Zieht man die Zahlen der Wirtschaft hinzu, ergibt sich ein anderes Bild: Der Deutsche Industrie- und Handelskammertag (DIHK) fürchtet, dass dieses Jahr etwa 50.000 Ausbildungsplätze unbesetzt bleiben. Das Wirtschaftsministerium veröffentlichte gerade eine Umfrage, nach der die Unternehmen sogar für 75.000 Lehrstellen keine geeigneten Kandidaten finden konnten.

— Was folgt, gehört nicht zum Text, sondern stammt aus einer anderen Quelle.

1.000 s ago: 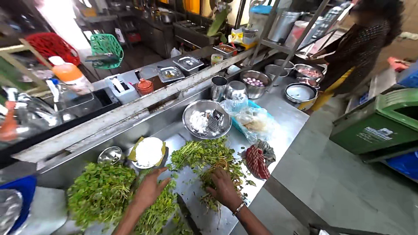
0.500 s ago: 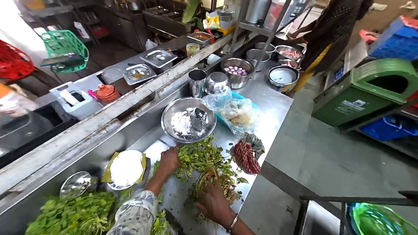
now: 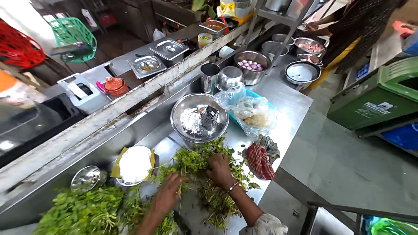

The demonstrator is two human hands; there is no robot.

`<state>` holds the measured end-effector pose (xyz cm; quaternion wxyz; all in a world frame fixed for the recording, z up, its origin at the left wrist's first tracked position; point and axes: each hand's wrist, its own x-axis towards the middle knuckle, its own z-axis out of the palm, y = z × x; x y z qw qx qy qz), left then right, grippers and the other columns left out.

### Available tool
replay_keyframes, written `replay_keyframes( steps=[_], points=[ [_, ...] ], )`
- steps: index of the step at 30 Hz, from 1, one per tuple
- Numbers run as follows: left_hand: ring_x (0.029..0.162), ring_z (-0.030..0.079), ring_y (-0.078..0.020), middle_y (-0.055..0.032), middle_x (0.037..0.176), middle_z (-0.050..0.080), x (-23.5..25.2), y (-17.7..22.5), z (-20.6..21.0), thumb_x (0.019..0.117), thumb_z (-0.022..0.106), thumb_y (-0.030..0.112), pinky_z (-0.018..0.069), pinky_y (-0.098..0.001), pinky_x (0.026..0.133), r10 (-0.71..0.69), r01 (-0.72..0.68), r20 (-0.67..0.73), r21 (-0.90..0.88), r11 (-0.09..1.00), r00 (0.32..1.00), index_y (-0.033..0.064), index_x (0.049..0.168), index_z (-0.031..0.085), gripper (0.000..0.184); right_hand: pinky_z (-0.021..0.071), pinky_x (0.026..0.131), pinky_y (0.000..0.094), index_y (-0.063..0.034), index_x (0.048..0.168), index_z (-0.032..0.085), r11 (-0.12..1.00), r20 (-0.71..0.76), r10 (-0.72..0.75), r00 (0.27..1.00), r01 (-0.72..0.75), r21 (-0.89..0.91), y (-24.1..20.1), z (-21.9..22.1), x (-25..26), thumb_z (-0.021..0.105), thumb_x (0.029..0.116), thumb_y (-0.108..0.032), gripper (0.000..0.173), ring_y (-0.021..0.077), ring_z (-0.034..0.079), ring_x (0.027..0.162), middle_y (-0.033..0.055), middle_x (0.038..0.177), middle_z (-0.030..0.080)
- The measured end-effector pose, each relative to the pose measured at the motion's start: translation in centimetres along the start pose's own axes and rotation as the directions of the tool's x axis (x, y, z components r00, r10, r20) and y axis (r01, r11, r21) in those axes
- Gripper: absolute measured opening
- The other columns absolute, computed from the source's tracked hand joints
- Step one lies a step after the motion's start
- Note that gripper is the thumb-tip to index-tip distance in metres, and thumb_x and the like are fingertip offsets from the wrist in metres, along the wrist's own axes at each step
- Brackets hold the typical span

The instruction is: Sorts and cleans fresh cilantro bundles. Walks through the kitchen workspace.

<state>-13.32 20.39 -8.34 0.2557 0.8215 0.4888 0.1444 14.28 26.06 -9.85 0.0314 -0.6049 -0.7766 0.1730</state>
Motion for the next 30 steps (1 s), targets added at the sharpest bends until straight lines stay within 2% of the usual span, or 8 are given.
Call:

Besonders düster sieht es in den neuen Bundesländern aus. Nach einer Umfrage des DIHK hat dort jedes dritte Unternehmen Besetzungsprobleme. Am schlimmsten ist dies in der Gastronomiebranche. Die Stellen gelten als wenig attraktiv, weil dort meist schlecht bezahlt wird, der Umgangston rau ist und abends und am Wochenende gearbeitet wird. "Nicht Stellen, sondern Bewerber sind knapp", sagt DIHK-Präsident Hans Heinrich Driftmann.

Bessere Vorbereitung in der Schule gefordert

Mit dem Ausbildungspakt hat die Wirtschaft nun zugesagt, 60.000 neue, nicht aber zusätzliche Lehrstellen und 30.000 neue Ausbildungsbetriebe zu finden - dieses Angebot steht aber unter einem demografischen Vorbehalt: Die Arbeitgeber wollen warten, wie sich die Schüler- und Bewerberzahlen entwickeln. Auch fordern sie von den Schulen, die Jugendlichen für eine Lehre besser vorzubereiten und die Zahl der Schulabbrecher zu reduzieren.

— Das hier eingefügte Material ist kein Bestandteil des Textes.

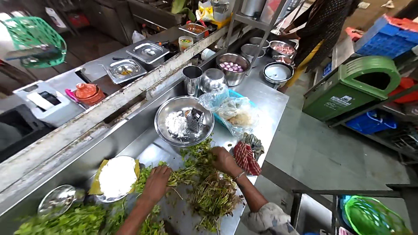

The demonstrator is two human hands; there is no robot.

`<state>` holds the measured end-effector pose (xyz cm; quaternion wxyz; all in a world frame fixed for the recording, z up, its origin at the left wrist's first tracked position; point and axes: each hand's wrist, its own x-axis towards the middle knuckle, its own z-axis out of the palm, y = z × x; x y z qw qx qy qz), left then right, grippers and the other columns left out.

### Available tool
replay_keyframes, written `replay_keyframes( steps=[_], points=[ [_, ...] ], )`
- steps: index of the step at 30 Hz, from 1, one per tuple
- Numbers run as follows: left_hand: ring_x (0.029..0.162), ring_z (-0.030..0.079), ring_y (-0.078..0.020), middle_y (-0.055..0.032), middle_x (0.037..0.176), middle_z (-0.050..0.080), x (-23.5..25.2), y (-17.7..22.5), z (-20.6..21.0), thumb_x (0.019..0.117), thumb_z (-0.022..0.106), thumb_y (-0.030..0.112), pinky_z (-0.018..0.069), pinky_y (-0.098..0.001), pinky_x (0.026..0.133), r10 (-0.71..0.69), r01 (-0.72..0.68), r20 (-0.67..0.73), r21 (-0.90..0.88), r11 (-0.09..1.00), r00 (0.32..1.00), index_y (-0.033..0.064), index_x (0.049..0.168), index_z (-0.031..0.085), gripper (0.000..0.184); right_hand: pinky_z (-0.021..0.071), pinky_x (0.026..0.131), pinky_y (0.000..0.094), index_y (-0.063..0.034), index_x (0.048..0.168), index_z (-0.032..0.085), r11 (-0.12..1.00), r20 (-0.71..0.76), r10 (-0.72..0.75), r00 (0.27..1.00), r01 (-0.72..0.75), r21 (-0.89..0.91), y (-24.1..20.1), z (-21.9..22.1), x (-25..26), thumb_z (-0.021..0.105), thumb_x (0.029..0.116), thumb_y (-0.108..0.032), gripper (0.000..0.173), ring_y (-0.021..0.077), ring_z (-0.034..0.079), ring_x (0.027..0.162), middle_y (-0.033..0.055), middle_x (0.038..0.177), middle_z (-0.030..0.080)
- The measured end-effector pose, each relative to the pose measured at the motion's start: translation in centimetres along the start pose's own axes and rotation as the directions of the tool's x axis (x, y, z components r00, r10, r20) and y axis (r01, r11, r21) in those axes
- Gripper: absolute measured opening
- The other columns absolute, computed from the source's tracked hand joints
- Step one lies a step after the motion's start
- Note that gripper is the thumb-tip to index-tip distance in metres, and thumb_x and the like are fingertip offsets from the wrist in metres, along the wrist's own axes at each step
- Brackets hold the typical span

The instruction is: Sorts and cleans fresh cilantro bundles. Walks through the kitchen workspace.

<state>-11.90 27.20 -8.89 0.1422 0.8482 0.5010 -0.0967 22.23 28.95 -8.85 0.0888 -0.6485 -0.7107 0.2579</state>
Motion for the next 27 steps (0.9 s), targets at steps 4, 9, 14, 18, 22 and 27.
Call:
replay_keyframes(
  steps=[4,9,14,18,22,27],
  points=[
    [0.128,0.058,-0.0324,-0.0131,0.133,0.066,-0.5,0.5,-0.8,0.0820,0.081,0.028,0.0365,-0.0490,0.116,0.009,-0.010,-0.027,-0.024,1.000,1.000,0.0059,0.135,0.061,0.061,0.0425,0.111,0.0586,-0.0076,0.136,0.063,0.999,-0.122,-0.051,0.991,0.052,0.011,1.6,1.7,6.5,0.068,0.0874,-0.057,0.069,0.0352,0.049,0.139,0.0182,0.147,0.054],
    [0.119,0.065,-0.0279,-0.0078,0.120,0.072,-1.2,0.1,-1.0,0.0742,0.086,0.020,0.0376,-0.0472,0.117,0.086,-0.090,-0.195,-0.013,0.996,0.977,0.0083,0.124,0.067,0.055,0.0400,0.104,0.0699,-0.0146,0.127,0.070,0.976,-0.178,-0.152,0.972,0.119,-0.183,0.3,5.4,6.1,0.057,0.0838,-0.080,0.079,0.0423,0.048,0.134,0.0178,0.141,0.056],
    [0.110,0.068,-0.0228,-0.0022,0.108,0.073,-2.6,-0.1,-0.9,0.0835,0.069,0.002,0.0430,-0.0514,0.111,0.261,-0.247,-0.527,0.097,0.964,0.809,0.0156,0.113,0.071,0.032,0.0365,0.108,0.0647,-0.0191,0.113,0.075,0.956,0.294,-0.206,0.933,0.256,-0.141,-3.2,4.5,-0.4,0.054,0.1002,-0.044,0.036,0.0331,0.053,0.130,0.0082,0.130,0.065],
    [0.111,0.066,-0.0172,0.0030,0.108,0.072,-3.3,0.5,-0.5,0.0944,0.056,0.004,0.0396,-0.0506,0.114,0.307,-0.268,-0.611,0.156,0.951,0.730,0.0217,0.115,0.069,0.031,0.0398,0.113,0.0523,-0.0214,0.116,0.076,0.974,0.036,-0.224,0.974,0.225,-0.014,-4.0,2.7,-2.8,0.057,0.1003,-0.037,0.030,0.0222,0.055,0.131,0.0008,0.129,0.067],
    [0.109,0.067,-0.0177,0.0024,0.107,0.073,-3.0,1.3,-0.4,0.0929,0.057,0.001,0.0394,-0.0520,0.113,0.281,-0.238,-0.609,0.153,0.959,0.741,0.0213,0.117,0.069,0.034,0.0573,0.093,0.0366,-0.0133,0.118,0.074,0.864,-0.106,-0.308,0.946,0.324,0.386,-6.6,1.6,-1.8,0.050,0.1066,-0.022,0.028,0.0121,0.069,0.102,0.0006,0.109,0.074],
    [0.107,0.068,-0.0202,-0.0005,0.108,0.073,-3.0,2.0,-1.2,0.0879,0.063,-0.001,0.0388,-0.0561,0.113,0.233,-0.195,-0.546,0.127,0.973,0.805,0.0177,0.125,0.067,0.042,0.0558,0.100,0.0407,-0.0195,0.136,0.065,0.851,0.162,-0.369,0.915,0.263,0.455,-8.9,0.8,-4.3,0.062,0.0967,-0.059,0.056,0.0126,0.069,0.108,0.0008,0.119,0.072]
  ],
)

Die Bündnispartner, zu denen nun erstmals auch die Kulturministerkonferenz und die Integrationsbeauftragte der Bundesregierung gehören, wollen außerdem die Chancen für schwer vermittelbare Jugendliche und Schüler mit ausländischen Wurzeln verbessern. "Keiner soll verloren gehen", sagte Bundeswirtschaftsminister Rainer Brüderle (FDP).

Nutzlose "Schauveranstaltung

Derzeit gibt es bei der Ausbildungsquote noch große Unterschiede: Bei deutschen Jugendlichen liegt sie bei 68,2 Prozent, bei Kindern aus Migrantenfamilien bei nur 32,2 Prozent. Geplant ist auch eine "Bildungskette bis zum Ausbildungsabschluss". Dabei werden 30.000 förderungsbedürftige Schüler ab der 7. Klasse bis zum Abschluss der Lehre begleitet.

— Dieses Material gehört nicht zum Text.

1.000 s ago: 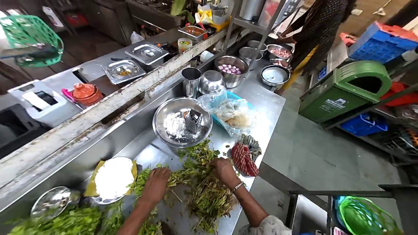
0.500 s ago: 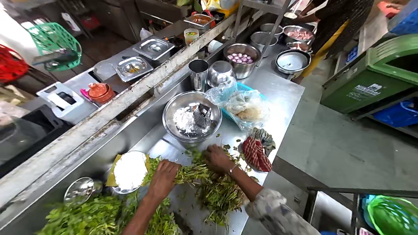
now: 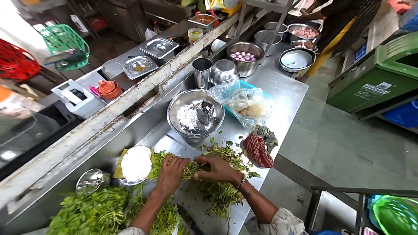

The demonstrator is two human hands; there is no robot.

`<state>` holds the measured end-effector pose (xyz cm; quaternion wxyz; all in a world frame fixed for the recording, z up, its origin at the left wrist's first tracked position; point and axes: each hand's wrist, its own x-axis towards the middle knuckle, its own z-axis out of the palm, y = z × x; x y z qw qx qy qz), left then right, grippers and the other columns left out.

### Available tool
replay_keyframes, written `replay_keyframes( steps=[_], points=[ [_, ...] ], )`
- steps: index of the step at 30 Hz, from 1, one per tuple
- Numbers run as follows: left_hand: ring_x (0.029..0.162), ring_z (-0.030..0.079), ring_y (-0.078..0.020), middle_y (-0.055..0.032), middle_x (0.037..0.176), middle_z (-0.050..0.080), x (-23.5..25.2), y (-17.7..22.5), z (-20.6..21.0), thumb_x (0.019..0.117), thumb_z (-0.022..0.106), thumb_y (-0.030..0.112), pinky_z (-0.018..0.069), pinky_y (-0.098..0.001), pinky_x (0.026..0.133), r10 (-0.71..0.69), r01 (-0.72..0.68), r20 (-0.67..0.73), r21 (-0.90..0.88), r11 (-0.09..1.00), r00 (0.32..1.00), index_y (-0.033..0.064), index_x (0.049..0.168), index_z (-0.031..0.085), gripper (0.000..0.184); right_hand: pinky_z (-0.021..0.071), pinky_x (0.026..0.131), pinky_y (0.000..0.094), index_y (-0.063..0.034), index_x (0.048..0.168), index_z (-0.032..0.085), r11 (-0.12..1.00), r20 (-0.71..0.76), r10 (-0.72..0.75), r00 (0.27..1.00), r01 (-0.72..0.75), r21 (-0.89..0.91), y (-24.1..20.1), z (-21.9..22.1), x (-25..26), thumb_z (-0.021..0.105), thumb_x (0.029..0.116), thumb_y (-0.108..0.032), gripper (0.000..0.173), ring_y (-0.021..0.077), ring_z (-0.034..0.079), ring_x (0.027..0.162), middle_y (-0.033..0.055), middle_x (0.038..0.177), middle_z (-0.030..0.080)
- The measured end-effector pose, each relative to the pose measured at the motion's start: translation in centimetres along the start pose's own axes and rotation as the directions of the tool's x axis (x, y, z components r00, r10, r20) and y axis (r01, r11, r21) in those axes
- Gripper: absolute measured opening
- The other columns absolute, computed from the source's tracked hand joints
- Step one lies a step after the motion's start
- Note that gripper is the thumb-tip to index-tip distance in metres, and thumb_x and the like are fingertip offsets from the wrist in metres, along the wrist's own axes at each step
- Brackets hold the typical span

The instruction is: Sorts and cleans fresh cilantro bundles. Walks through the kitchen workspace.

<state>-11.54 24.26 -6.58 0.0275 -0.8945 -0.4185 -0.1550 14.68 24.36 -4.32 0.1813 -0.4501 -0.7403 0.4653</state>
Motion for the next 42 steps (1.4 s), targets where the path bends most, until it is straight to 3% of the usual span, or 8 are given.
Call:
replay_keyframes(
  steps=[6,12,19,24,29,32,38,42],
  points=[
    [0.111,0.066,-0.0267,-0.0065,0.118,0.072,2.1,1.5,-1.6,0.0789,0.078,0.016,0.0425,-0.0503,0.110,-0.087,0.199,0.461,-0.199,0.960,0.883,0.0189,0.144,0.053,0.070,0.0579,0.084,0.0349,-0.0156,0.106,0.078,0.967,-0.245,0.196,0.950,-0.145,0.210,2.0,0.1,-4.8,0.059,0.1023,-0.045,0.036,0.0096,0.069,0.087,-0.0007,0.097,0.074],
    [0.122,0.060,-0.0084,-0.0051,0.134,0.062,4.0,2.1,-4.0,0.0873,0.072,0.021,0.0511,-0.0307,0.105,-0.041,0.746,0.770,-0.602,0.285,0.637,0.0065,0.146,0.047,0.065,0.0635,0.073,0.0391,-0.0120,0.107,0.073,0.875,-0.582,0.456,0.673,-0.222,0.430,4.2,-0.6,-7.3,0.061,0.1027,-0.036,0.028,0.0161,0.073,0.081,0.0024,0.091,0.075],
    [0.134,0.055,-0.0189,-0.0128,0.146,0.055,6.0,3.5,-3.1,0.0886,0.073,0.028,0.0460,-0.0422,0.113,0.008,0.701,0.842,-0.455,0.549,0.539,0.0081,0.154,0.039,0.076,0.0614,0.075,0.0352,-0.0127,0.109,0.074,0.932,-0.718,0.361,0.595,-0.198,0.304,3.6,0.4,-9.5,0.059,0.1020,-0.036,0.028,0.0114,0.070,0.082,0.0008,0.095,0.072],
    [0.139,0.051,-0.0210,-0.0150,0.152,0.050,5.1,3.8,-1.7,0.0879,0.075,0.025,0.0433,-0.0428,0.115,0.031,0.754,0.866,-0.452,0.477,0.499,0.0065,0.159,0.030,0.086,0.0627,0.073,0.0310,-0.0144,0.106,0.075,0.961,-0.780,0.277,0.562,-0.170,0.219,3.8,0.6,-10.0,0.061,0.1013,-0.035,0.026,0.0083,0.069,0.082,-0.0012,0.098,0.071],
    [0.101,0.067,-0.0098,-0.0024,0.110,0.070,4.0,4.8,-2.9,0.0871,0.067,0.026,0.0569,-0.0312,0.092,-0.069,0.824,0.822,-0.566,0.002,0.565,0.0064,0.130,0.057,0.048,0.0648,0.075,0.0322,-0.0166,0.107,0.075,0.972,-0.790,0.229,0.568,-0.084,0.222,3.3,-0.2,-10.6,0.065,0.0987,-0.038,0.025,0.0100,0.071,0.088,-0.0022,0.105,0.070],
    [0.078,0.068,-0.0140,-0.0024,0.084,0.071,2.9,3.9,-1.4,0.0843,0.071,0.039,0.0577,-0.0335,0.076,0.138,0.732,0.729,-0.620,-0.284,0.671,0.0141,0.098,0.071,0.028,0.0652,0.080,0.0362,-0.0144,0.120,0.071,0.916,-0.721,0.291,0.629,0.034,0.399,3.0,0.1,-10.4,0.077,0.0908,-0.043,0.042,0.0156,0.072,0.098,0.0011,0.117,0.070],
    [0.077,0.064,-0.0112,0.0043,0.081,0.066,1.0,4.9,-0.2,0.0843,0.076,0.044,0.0534,-0.0305,0.077,0.501,0.691,0.477,-0.483,-0.537,0.723,0.0174,0.086,0.073,0.027,0.0582,0.095,0.0438,-0.0192,0.162,0.026,0.539,-0.383,0.386,0.839,0.132,0.832,2.4,2.2,-9.5,0.091,0.0728,-0.039,0.112,0.0259,0.063,0.122,0.0119,0.148,0.054],
    [0.080,0.066,-0.0143,0.0017,0.082,0.067,0.5,6.2,-0.1,0.0858,0.076,0.038,0.0552,-0.0344,0.080,0.452,0.634,0.447,-0.480,-0.607,0.772,0.0165,0.084,0.073,0.021,0.0559,0.094,0.0433,-0.0217,0.164,0.020,0.267,-0.354,0.328,0.876,0.273,0.924,1.8,3.4,-9.4,0.084,0.0776,-0.042,0.109,0.0235,0.062,0.119,0.0127,0.147,0.052]
  ],
)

Den Gewerkschaften reichen diese Zusagen jedoch nicht aus. Der DGB, der den Pakt schon früher als nutzlose "Schauveranstaltung" kritisierte, warf der Regierung vor, sich "von der Wirtschaft ihre Politik ins Blatt diktieren" zu lassen. Der Pakt liefere nur schöngerechnete Zahlen. Nach wie vor bleibe jeder sechste Jugendliche ohne Berufsabschluss. Nach der offiziellen Statistik des Bundesinstituts für Berufsbildung sind dies 1,5 Millionen junge Leute zwischen 20 und 29 Jahren. DGB-Vize Ingrid Sehrbrock sagte: Die Arbeitgeber hätten mit Forderungen, den Jugendarbeitsschutz aufzuweichen, die Verhandlungen torpediert.

Vor allem Gaststätten und Hotels hatten immer wieder beklagt, dass sie früh morgens oder spät abends keine Lehrlinge einsetzen dürfen. Brüderle will hier jedoch nicht eingreifen. "Das steht nicht auf der Agenda", sagte er.